= REQUIRED ACTION =
Look for the word "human" in the data below, and copy every line that holds it.

= SUPPLIED RECORDS =
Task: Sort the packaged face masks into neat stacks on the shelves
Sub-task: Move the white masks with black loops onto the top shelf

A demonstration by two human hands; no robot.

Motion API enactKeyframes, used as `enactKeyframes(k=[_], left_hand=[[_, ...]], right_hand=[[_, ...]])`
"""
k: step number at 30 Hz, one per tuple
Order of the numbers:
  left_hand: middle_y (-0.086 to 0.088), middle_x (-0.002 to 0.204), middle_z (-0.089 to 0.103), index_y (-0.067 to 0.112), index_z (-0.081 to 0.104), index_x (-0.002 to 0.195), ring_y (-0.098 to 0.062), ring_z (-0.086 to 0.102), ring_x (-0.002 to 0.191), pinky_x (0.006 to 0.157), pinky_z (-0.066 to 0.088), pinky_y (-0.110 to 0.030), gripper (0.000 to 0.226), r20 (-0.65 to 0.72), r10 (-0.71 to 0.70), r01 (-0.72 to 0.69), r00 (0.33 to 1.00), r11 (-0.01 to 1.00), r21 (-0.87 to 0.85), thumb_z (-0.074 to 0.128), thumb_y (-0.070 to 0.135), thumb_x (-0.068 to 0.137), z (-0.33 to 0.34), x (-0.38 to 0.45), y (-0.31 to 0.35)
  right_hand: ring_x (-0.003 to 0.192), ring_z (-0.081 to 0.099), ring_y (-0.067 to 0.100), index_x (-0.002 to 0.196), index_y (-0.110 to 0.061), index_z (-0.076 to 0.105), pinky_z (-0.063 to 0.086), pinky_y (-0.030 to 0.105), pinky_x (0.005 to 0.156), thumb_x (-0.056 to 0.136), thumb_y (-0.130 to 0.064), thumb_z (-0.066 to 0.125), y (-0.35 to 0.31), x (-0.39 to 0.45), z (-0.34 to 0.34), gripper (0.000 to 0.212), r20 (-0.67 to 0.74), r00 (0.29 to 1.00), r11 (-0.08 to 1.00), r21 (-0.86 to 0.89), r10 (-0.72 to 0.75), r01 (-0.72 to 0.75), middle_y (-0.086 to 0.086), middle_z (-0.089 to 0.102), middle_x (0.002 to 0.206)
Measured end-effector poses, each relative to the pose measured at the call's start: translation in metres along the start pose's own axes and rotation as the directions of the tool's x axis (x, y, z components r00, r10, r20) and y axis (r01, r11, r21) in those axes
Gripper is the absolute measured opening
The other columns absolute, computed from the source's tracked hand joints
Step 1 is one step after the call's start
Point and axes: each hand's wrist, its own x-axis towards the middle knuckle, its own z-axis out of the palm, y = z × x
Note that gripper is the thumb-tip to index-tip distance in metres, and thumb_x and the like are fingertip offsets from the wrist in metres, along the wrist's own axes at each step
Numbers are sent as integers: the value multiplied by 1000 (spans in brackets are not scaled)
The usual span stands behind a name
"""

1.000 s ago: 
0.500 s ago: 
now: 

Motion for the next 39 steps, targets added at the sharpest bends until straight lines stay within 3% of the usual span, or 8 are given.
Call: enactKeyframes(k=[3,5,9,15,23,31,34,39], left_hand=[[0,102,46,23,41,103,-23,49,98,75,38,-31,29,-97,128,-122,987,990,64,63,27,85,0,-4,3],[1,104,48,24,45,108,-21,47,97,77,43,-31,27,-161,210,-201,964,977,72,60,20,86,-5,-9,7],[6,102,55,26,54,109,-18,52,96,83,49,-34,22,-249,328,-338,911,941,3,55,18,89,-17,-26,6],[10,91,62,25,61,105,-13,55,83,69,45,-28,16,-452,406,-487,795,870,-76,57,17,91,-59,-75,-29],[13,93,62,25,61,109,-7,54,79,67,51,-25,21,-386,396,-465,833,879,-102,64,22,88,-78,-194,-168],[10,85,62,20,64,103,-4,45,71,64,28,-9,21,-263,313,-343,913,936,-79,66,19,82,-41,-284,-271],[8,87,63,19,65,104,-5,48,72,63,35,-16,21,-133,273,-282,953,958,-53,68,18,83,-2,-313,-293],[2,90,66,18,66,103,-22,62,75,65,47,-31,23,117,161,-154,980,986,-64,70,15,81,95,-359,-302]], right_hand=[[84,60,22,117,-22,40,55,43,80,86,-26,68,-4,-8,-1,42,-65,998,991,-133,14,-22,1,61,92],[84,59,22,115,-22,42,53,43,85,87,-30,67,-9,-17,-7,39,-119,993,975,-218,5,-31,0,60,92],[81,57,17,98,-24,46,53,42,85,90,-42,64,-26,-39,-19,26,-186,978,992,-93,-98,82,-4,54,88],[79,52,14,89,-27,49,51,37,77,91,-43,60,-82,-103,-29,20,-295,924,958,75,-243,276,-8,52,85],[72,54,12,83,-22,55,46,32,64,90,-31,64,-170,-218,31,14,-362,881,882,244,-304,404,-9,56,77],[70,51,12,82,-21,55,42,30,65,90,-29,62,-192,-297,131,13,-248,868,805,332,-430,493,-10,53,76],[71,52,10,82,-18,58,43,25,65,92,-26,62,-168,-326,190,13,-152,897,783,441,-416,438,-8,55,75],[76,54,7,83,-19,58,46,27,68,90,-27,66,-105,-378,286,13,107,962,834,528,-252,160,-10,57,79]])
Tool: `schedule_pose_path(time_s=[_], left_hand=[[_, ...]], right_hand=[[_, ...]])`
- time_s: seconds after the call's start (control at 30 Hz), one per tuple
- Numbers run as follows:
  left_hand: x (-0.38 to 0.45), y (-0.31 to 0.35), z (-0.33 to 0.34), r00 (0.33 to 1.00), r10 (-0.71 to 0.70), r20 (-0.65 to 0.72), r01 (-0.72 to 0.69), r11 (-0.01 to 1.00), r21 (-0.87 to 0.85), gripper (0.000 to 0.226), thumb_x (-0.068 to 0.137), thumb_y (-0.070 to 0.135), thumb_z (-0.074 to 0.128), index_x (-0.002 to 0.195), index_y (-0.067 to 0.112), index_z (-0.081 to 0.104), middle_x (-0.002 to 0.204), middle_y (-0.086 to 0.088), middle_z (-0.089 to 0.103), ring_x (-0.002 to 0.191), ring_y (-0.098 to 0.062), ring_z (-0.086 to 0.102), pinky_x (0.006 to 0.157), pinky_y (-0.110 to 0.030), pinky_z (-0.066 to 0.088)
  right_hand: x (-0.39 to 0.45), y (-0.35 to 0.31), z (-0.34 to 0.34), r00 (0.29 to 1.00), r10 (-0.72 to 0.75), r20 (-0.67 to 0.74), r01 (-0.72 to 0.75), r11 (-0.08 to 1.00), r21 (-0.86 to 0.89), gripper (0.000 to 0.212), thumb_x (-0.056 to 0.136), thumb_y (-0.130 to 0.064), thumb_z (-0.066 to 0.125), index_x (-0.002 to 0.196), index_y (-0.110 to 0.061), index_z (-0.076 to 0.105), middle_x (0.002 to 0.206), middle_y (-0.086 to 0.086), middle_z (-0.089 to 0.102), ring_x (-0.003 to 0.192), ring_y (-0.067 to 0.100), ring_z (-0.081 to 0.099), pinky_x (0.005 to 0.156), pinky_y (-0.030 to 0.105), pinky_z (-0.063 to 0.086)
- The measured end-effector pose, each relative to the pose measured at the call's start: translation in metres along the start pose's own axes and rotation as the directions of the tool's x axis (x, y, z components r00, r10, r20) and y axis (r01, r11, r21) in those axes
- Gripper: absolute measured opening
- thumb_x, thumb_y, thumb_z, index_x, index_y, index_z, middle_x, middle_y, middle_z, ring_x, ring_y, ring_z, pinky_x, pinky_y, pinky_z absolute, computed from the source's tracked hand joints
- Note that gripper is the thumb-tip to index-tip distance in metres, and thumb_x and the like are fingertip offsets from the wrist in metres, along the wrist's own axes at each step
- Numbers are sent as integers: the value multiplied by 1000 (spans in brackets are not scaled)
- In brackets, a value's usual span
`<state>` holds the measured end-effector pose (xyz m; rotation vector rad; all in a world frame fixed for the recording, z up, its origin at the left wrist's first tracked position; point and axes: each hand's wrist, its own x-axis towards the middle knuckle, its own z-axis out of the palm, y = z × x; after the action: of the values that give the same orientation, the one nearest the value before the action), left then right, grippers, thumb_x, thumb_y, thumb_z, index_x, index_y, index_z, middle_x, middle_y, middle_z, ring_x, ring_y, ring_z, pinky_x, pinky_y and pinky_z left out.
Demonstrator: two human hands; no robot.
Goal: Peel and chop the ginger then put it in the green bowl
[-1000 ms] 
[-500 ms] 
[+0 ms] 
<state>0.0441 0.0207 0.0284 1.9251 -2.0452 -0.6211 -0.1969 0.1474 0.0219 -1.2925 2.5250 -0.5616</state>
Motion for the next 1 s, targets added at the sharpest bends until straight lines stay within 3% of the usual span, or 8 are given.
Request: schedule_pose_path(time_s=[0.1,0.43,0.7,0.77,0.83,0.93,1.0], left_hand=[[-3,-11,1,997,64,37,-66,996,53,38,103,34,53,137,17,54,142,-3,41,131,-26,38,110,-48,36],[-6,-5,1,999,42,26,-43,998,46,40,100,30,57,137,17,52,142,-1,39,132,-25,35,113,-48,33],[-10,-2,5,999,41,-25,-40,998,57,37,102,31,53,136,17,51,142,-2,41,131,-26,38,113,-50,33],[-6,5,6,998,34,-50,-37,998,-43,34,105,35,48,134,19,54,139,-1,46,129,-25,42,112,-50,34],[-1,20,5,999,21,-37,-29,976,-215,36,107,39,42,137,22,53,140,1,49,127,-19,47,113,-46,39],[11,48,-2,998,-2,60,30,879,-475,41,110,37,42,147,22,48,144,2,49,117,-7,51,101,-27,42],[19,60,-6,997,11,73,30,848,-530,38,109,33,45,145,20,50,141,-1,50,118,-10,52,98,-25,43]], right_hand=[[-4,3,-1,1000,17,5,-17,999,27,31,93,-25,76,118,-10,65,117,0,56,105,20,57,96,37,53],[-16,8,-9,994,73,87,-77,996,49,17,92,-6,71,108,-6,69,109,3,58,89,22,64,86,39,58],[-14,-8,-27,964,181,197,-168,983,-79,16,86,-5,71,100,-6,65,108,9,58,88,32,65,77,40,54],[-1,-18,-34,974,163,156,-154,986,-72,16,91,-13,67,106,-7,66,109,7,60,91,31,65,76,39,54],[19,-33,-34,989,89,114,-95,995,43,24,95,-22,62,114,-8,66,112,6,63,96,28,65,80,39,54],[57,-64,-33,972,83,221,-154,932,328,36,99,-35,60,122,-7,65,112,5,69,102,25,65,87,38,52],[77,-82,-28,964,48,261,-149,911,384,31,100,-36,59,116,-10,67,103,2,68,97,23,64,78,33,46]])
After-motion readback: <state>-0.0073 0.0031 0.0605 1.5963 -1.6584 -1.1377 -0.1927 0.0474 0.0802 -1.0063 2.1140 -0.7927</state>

= EXERCISE OUTPUT =
A demonstration by two human hands; no robot.
Demonstrator: two human hands; no robot.

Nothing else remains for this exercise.